* _What is required_: Copy, from the material below, each line that contains the word "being".

* _Record extracts_:
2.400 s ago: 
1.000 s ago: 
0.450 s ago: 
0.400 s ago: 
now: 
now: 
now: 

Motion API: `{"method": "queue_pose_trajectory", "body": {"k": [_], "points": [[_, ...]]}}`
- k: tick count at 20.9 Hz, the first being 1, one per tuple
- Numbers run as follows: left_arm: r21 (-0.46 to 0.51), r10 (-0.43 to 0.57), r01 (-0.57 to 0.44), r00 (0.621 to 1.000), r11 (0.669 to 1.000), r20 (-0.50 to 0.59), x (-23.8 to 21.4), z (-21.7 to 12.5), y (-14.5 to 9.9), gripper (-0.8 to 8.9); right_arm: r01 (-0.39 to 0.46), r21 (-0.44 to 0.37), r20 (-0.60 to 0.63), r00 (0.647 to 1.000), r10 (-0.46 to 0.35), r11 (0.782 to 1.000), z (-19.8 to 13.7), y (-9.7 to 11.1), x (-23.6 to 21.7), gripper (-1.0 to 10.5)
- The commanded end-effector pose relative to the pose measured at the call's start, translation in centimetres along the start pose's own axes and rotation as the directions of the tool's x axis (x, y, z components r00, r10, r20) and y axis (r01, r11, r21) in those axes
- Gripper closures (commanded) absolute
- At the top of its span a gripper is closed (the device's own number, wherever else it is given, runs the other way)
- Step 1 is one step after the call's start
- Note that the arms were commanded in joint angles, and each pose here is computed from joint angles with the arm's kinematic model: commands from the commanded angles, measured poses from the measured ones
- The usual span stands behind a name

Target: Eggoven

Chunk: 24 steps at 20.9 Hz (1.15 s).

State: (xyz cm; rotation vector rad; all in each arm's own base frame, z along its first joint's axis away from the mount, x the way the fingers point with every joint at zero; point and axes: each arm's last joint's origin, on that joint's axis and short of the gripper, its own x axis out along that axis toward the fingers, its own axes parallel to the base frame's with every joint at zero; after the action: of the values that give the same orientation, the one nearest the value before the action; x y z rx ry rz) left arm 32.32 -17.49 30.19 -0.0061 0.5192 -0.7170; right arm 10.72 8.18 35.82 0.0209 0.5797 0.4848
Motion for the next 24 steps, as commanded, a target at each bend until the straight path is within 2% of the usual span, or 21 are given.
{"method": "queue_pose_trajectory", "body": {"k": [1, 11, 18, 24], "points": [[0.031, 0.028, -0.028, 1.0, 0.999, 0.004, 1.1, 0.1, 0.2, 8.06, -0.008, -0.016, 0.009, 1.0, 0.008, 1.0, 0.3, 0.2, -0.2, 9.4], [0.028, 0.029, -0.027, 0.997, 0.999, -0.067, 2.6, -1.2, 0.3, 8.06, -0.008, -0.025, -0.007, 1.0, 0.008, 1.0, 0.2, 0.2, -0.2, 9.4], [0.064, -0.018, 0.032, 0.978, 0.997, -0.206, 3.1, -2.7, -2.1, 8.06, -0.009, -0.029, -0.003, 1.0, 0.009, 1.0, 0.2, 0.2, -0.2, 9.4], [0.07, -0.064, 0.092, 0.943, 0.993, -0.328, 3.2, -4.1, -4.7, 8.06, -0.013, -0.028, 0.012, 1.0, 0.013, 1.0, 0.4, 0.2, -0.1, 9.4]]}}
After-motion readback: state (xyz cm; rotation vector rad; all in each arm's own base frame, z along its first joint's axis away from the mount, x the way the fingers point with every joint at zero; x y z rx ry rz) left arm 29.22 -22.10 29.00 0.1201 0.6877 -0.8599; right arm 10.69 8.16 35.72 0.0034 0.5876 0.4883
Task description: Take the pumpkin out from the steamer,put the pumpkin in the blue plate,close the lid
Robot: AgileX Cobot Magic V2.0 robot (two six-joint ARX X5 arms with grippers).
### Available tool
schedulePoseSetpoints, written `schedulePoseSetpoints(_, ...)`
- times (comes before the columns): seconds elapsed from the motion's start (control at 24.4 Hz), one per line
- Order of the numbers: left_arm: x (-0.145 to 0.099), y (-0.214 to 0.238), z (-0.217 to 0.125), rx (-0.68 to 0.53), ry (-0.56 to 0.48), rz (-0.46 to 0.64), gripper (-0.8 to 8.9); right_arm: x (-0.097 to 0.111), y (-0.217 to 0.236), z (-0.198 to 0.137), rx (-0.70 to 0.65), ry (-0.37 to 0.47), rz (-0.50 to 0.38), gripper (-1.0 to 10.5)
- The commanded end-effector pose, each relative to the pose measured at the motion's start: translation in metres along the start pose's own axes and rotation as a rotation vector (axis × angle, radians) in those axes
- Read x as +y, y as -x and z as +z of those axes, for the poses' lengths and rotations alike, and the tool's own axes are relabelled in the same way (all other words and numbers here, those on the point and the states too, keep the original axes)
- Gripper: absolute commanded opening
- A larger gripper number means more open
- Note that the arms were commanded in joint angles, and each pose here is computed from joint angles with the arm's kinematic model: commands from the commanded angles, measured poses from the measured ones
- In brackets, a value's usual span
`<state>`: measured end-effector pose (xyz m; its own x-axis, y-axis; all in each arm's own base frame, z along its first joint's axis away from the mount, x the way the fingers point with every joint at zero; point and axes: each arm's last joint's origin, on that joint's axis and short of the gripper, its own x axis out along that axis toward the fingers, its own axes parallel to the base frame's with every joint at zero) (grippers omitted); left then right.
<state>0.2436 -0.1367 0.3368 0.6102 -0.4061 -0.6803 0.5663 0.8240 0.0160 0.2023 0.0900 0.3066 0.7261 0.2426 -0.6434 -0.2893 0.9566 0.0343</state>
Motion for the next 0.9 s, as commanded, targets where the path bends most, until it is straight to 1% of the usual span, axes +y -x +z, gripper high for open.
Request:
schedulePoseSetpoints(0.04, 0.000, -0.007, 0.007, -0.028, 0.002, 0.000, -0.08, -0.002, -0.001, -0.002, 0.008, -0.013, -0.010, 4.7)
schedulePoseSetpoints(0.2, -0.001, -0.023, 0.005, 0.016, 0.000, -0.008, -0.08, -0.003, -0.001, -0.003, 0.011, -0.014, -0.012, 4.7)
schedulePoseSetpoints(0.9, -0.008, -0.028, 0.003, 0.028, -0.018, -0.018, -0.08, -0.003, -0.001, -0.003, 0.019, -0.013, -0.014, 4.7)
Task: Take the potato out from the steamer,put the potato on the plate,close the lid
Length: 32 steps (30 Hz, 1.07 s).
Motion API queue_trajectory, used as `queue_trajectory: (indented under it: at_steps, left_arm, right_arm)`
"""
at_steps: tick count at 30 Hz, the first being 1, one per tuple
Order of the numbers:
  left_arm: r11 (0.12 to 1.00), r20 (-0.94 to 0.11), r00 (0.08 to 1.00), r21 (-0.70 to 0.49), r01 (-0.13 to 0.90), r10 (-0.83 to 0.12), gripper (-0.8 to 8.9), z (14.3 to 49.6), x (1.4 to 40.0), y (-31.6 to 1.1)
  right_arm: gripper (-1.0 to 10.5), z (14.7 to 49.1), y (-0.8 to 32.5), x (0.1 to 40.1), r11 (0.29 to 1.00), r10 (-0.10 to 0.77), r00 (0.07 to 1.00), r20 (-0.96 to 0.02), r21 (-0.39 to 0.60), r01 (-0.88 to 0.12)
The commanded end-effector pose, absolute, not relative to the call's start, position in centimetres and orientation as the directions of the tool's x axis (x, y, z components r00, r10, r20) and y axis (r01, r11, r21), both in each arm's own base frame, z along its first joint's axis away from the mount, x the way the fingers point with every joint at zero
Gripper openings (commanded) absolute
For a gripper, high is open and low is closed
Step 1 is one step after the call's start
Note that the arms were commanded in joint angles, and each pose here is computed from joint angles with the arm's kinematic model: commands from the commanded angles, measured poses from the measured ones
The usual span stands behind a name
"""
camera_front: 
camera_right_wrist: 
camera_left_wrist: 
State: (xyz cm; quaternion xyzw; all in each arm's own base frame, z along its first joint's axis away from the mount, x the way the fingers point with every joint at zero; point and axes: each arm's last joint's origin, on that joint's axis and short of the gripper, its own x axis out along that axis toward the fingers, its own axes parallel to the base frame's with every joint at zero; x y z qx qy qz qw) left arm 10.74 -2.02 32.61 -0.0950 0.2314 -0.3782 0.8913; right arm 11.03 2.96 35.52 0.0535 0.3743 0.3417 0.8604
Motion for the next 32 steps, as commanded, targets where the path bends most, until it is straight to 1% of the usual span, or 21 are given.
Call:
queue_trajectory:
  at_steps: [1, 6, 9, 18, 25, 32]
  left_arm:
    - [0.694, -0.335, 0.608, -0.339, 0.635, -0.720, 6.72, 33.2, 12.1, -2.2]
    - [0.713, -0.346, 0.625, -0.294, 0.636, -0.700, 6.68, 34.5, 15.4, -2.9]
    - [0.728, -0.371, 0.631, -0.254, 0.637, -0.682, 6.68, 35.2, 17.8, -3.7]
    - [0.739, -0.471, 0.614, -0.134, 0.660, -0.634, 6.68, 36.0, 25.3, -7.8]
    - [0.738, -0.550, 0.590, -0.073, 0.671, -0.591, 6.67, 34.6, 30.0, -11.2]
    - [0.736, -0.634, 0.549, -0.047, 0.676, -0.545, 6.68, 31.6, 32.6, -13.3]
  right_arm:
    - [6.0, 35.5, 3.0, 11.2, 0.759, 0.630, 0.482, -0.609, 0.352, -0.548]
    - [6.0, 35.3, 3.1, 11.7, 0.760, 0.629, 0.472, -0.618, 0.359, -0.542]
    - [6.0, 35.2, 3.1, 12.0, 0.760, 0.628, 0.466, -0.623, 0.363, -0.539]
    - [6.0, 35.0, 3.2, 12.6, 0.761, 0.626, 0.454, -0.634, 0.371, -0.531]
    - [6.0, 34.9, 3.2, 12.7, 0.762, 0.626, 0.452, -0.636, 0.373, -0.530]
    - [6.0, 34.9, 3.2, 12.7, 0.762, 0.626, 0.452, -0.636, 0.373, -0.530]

* _Result of the exercise_:
- k: tick count at 20.9 Hz, the first being 1, one per tuple
at_steps: tick count at 30 Hz, the first being 1, one per tuple

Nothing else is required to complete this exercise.